The worlds of entertainment, arts, and culture both nationally and here in Newton also went through a sudden, extreme shift – taking everything they do and trying to figure out how to do it remotely on-line. Our own Newton Nomadic Theater went from performances of live theater one week to a series of on-line events through the next four weeks (Story Slam – Covid19 Edition, Poems on a Sunday Night, Love Letters, Lunatic Talent Jamboree). Likewise, while they were all great fun to do, at some point each new on-line event reminds us how much we yearn for the real thing in the flesh.
In recent weeks I’ve been keeping myself busy putting together things called Photo Hunters – visual scavenger hunts in our parks. The big appeal to me was that it was a social activity that families could do outside in the real world. Something we all need more of. I’ve been getting lots of emails from folks saying what an unexpected, and much needed pleasure it was to be doing something together in the real world.
In the last 24 hours I’ve been stunned to see just how pent-up this social demand is. Our theater is planning an upcoming real-world, public, live musical event – the Secret Drive-In Concert featuring the local band Couch. Compared to a pre-Covid19 concert this would be a very constrained, limited facsimile of a normal concert. 100 cars, parked in every other spot in a parking lot, with the music pumped into people’s car stereo systems (ala a drive-in movie theater).
After six year of hosting all sorts of events with the theater I’m quite used to the effort involved in rounding up an audience for any event. It always involves hammering away at as many different promotional avenues as you can find over and over and over again to try to grab peoples attention among all the other competing ways they could spend their time. This time it was very, very different. I sent out the first email to our theater’s email list last night at 11:30 PM and awoke this morning to anguished emails from disappointed people about it being sold-out. It’s clear that if had done our normal more general publicity campaign over weeks we would have easily had 10 times as many people there.

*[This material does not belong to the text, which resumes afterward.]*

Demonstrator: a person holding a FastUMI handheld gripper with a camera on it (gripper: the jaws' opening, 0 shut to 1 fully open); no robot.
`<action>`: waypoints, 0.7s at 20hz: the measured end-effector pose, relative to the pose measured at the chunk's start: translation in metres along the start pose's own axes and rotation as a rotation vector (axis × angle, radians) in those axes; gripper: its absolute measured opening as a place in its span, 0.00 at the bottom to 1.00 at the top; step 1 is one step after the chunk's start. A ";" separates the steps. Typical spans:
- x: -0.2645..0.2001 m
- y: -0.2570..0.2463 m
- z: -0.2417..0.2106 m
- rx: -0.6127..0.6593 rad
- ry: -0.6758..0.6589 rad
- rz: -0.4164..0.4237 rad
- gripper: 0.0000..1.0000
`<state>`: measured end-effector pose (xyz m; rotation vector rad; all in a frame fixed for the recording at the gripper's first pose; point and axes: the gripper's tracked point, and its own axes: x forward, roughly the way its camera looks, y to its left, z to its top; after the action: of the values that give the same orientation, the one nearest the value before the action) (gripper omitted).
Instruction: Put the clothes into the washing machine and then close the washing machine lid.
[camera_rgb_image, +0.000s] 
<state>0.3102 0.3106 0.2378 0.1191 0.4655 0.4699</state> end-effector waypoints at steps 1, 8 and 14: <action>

In the weeks and months ahead its going to be a delicate balancing act. For our collective mental health we all need to begin re-connecting, re-engaging together in the public sphere. How we do that incrementally and safely without re-igniting the fire is something we’re all figuring out.
I know that, like our theater, lots of other local organizations, groups, and individuals are wrestling with just these issues and various plans are taking shape. I have faith that the next few months will thankfully be better than the last few and that we’ll be taking fitful steps towards publicly re-connecting in the physical world. That said, this summer will still not be like any other summer that any of us have lived through.